玉置浩二『LEGENDARY SYMPHONIC CONCERT2023』”Navigatoria”を拝見した。
彼の生歌を聴くのは、昨年11月の安全地帯40周年ライブ以来。
だが、私は彼のこのシンフォニックコンサートが一番好きである。
フルオーケストラの音響に負けない歌声を持ち、ソロ・コンサートが出来るのは日本でも限られた人と言えるだろう。
今回も彼の歌声を堪能できる一夜だった。
セトリは、ネットで調べて貰うとして、
今回、彼の歌声を聴いていて思い浮かんだ言葉は、
『完成された芸術品』
玉置浩二の歌声はまさに芸術品だ。
張りのあるミックスボイスからベルディングボイス。
声の色が濃く、充実した響きのパワフルな歌声。
そうかと思えば、ファルセットの中でも芯のある細い淡い色彩の歌声。
この歌声の濃淡が実に素晴らしかった。
主に高音部に使われる彼のファルセットの歌声には彼独特の特徴がある。
それが一本の糸のような繊細さだ。
普通、多くの歌手の場合、ファルセットを使う歌声にありがちなのは、ハスキーな音色である。
これは、それまでミックスボイスやベルティングボイスというパワフルで張りのある歌声を出すために分厚い響きを作ってきた声帯が、突然、高い音を出すために薄く声帯を伸縮させるための動きをすると、どうしても声帯周辺の筋肉に力が入り、伸縮が悪くなってしまう。
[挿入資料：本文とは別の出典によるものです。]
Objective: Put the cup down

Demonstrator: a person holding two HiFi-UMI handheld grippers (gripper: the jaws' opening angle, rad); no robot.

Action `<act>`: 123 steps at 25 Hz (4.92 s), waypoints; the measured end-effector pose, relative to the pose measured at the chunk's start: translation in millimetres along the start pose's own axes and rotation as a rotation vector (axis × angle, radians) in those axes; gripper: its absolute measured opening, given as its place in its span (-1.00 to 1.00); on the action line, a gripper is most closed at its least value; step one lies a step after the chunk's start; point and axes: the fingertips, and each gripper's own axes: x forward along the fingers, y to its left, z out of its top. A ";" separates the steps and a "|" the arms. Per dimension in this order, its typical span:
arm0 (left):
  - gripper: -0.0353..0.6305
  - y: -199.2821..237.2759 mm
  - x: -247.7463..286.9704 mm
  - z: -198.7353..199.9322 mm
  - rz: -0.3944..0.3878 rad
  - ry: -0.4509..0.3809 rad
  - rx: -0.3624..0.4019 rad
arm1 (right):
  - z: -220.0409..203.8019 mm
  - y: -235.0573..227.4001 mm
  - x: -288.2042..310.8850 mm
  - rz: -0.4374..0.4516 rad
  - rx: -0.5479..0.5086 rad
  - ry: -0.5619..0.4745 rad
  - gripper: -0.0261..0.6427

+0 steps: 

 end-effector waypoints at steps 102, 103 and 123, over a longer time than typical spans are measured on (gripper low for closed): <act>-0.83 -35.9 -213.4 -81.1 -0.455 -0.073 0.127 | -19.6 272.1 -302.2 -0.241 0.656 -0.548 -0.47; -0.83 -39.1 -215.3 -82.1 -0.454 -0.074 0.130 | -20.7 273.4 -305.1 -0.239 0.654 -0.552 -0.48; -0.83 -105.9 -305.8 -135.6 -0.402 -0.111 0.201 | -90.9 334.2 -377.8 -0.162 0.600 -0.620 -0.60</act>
または、声帯そのものの反応が遅れてしまう。
その為に、どうしてもハスキーな響きになりがちなのである。
しかし、玉置浩二の場合は、その切り替えが見事なのだ。
まるで墨絵の世界のように、歌声の響きの濃淡がはっきりとしており、声が掠れたり、響きが詰まったりすることなく、パワフルな濃厚な歌声と淡麗で芯のある歌声のコントラストが描かれていく。
この歌声の切り替えだけでなく、今回、感じたのは彼のタンギングの見事さだった。
今回のセトリに組み込まれた『JUNK LAND』で聴かせた見事なタンギングの数々は、彼の歌のテクニックの高度さを見せつけられたような圧巻の歌唱だった。
タンギングというのは、何度も書いてきたように、言葉の子音の発音を言う。
日本語は、外国語のように子音と母音の区別がハッキリしない言語である。
その為、子音の発音の仕方によって、言葉が明瞭になる場合と不明瞭になる場合がある。
その発音やアクセントの付け方に、歌手の特徴が最も現れやすい部分でもある。
玉置浩二の場合は、この「言葉の明瞭さ」が見事なのである。
『JUNK LAND』の曲を知っている人ならわかると思うが、あの畳み掛けるような言葉と音符の羅列。
速いテンポの上に並べられていく音と言葉の羅列を歌いこなすのには高度なテクニックを要する難曲でもある。
この難曲を彼は非常に明快な日本語と共に歌声を客席に届けてくるのである。
それを聴くリスナー達の高揚感は、彼の歌声と共に身体ごと跳ね上がるのである。
そしてその後の『夏の終りのハーモニー』
会場の高揚感を一瞬にして静寂へと導くような静かで滑らかな歌声。
優しい美しい音色の数々は、
彼がいかに音楽人として、
歌というもの、音楽というものを
愛しているか、
愛し続けてきたか、ということを感じさせるのである。
定番のアンコール曲2曲。
今回、私の横には40代ぐらいのスーツ姿の体格のいい男性が一人で座っていた。
その彼が2部の始まりから何度もマスクの中に手を入れてゴソゴソと。
そのうち、カバンからタオルハンカチを取り出して、目元の涙を何度も拭く姿が見られたのが、非常に印象的だった。
最後の曲『メロディー』
いつもこの曲を聴くと、
ああ、この曲1曲を聴くだけでいい、と思えるほど、心が満たされる。
そんな私も、
今年は初めて涙が滲んだ。
この時代に生まれ、
彼の歌声を聴くことの出来る瞬間に立ち会える幸せを感じた夜だった。